Myths about Evidentiary Hearing
Evidentiary hearings are often shrouded in misconceptions that can cause undue anxiety and confusion for litigants unfamiliar with the family law process. One common myth is that evidentiary hearings are akin to full-blown trial proceedings. In reality, they are simply mini-trials designed to resolve specific threshold issues or other factual disputes without the need for a costly and time-consuming full trial. Instead of having to go through a ten-day trial, a careful and experienced judge can often resolve a particular factual issue in an hour or two through a simple evidentiary hearing. Absent a serious factual dispute between the parties about a material issue, evidentiary hearings are the exception, not the rule. The fact that an issue is to be resolved via an evidentiary hearing should provide comfort to the litigants that there is no intractable issue of fact that is preventing the case from settling or that there is no legitimate factual dispute about an issue preventing the parties from moving forward or receiving relief.
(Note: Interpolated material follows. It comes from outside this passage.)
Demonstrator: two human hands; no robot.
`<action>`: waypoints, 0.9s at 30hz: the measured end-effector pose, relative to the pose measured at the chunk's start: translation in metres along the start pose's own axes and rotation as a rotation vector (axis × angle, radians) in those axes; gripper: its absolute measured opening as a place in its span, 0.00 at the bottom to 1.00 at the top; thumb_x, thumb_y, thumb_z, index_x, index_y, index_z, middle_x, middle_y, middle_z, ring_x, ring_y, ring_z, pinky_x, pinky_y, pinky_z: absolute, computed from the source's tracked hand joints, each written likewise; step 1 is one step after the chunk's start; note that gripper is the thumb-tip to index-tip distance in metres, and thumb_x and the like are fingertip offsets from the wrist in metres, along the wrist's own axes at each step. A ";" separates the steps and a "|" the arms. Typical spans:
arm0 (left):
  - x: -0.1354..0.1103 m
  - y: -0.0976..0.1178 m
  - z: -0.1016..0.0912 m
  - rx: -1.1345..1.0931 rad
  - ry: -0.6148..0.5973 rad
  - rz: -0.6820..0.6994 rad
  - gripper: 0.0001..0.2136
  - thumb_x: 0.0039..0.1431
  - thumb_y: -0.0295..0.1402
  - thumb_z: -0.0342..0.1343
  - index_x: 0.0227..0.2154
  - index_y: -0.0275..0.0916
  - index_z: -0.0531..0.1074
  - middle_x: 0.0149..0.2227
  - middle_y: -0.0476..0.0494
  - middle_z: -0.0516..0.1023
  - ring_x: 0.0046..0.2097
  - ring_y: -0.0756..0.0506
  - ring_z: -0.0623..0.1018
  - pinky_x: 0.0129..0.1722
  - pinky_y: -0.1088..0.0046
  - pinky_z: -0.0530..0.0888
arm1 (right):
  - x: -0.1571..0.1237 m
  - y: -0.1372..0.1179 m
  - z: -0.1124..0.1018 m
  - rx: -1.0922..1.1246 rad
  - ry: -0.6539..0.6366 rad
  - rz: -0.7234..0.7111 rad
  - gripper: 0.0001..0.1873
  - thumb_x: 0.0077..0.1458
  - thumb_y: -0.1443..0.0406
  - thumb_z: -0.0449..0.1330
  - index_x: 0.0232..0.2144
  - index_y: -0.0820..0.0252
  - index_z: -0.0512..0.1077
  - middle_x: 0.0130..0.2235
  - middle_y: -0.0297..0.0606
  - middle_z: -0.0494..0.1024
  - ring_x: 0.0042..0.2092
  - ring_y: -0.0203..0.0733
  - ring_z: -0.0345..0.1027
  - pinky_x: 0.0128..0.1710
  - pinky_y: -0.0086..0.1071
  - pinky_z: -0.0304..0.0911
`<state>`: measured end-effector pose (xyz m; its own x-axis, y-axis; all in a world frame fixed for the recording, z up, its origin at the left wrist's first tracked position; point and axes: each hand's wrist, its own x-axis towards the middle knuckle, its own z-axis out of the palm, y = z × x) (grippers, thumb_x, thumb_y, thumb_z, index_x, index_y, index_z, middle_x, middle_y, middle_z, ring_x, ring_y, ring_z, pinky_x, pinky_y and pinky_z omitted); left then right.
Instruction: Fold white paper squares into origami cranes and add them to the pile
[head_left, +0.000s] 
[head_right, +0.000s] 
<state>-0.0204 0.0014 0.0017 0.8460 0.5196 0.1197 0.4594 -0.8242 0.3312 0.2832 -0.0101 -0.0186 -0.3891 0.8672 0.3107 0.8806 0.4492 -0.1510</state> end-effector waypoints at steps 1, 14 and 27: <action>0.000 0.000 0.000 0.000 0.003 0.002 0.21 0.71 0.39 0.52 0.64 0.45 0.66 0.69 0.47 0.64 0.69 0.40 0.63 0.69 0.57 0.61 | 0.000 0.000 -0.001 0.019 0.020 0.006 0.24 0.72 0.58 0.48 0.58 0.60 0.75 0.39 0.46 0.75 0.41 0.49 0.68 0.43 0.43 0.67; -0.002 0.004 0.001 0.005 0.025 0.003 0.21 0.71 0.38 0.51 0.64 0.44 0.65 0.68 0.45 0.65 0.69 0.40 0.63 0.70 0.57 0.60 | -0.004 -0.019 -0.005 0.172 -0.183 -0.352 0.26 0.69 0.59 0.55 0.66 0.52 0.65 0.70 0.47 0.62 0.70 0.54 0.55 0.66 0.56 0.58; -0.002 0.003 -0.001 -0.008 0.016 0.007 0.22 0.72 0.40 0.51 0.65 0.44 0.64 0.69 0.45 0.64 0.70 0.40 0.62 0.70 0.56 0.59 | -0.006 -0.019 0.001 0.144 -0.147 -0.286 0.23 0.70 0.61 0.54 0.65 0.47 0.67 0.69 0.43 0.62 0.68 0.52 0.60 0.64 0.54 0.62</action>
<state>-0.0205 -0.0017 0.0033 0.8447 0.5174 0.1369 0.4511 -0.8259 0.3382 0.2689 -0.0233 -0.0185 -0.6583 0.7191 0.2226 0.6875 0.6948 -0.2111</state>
A related misconception is that because evidentiary hearings are mini-trials, there is no room for negotiation and no possibility of settlement. On the contrary, many evidentiary hearings provide parties will the room to negotiate because the end is in sight. In the context of child support modification, where parties have stark disagreements about income, the primary purpose of the evidentiary hearing is to resolve the income issue so that the Department of Revenue can enter the correct modified child support award. What is also often clear is that once the income issue is resolved, the child support amount is often clear cut as well. In these situations, all that is left for the parties to do is negotiate over parenting time and the other issues remaining, once the income issue is resolved. For litigants in these cases, the bottom line is that this is a relatively painless process that, even if not able to settle , allows both parties to move on as they now know the correct child support amount going forward.
Still another misconception is that an evidentiary hearing is a lengthy and burdensome process for litigants. While not every evidentiary hearing is ultra-short, many of these hearings are simple mini-trials with few witnesses. Most often, only one or two witnesses testify and their testimony is typically brief. For instance, if the hearing is on income, the Court only needs to hear from one or two parties regarding their earnings. Given that these hearings often last 30 minutes to 1 hour, the litigants are often on their way sooner than they thought and with their issue resolved. While every situation is different and the Court may require additional evidence, in many cases, a short evidentiary hearing is exactly what the case needs in order to move forward.
Contrary to what your mother may have told you about "never bringing up religion or politics in polite conversation," it is never a bad idea to bring them up in court. Due to the recent strong pushback by the US Supreme Court when it comes to the religion vs. state conflict, chaplains, clergy and other religious persons are more important than ever to bring to court for evidentiary hearings on behalf of their congregants. It is not uncommon in percentage cases that there is some dispute about how to get the parties’ incomes to the proper amount given their religious restrictions on income or their unusual tax situations. There are many situations in which the parties have religious or personal objections to paying tax, or that one party is very devout but the other is not. In these situations, to the extent that the religion supports the parties’ positions, bringing in the pastor, rabbi, or other clergy to testify on your behalf regarding the religious position on the issue – in the eyes of your faith – is more powerful than almost any amount of extrinsic evidence. In income tax cases, the parent could even testify about his or her own unique situation as an individual with unusual tax constraints that doesn’t reflect his or her true disposable income.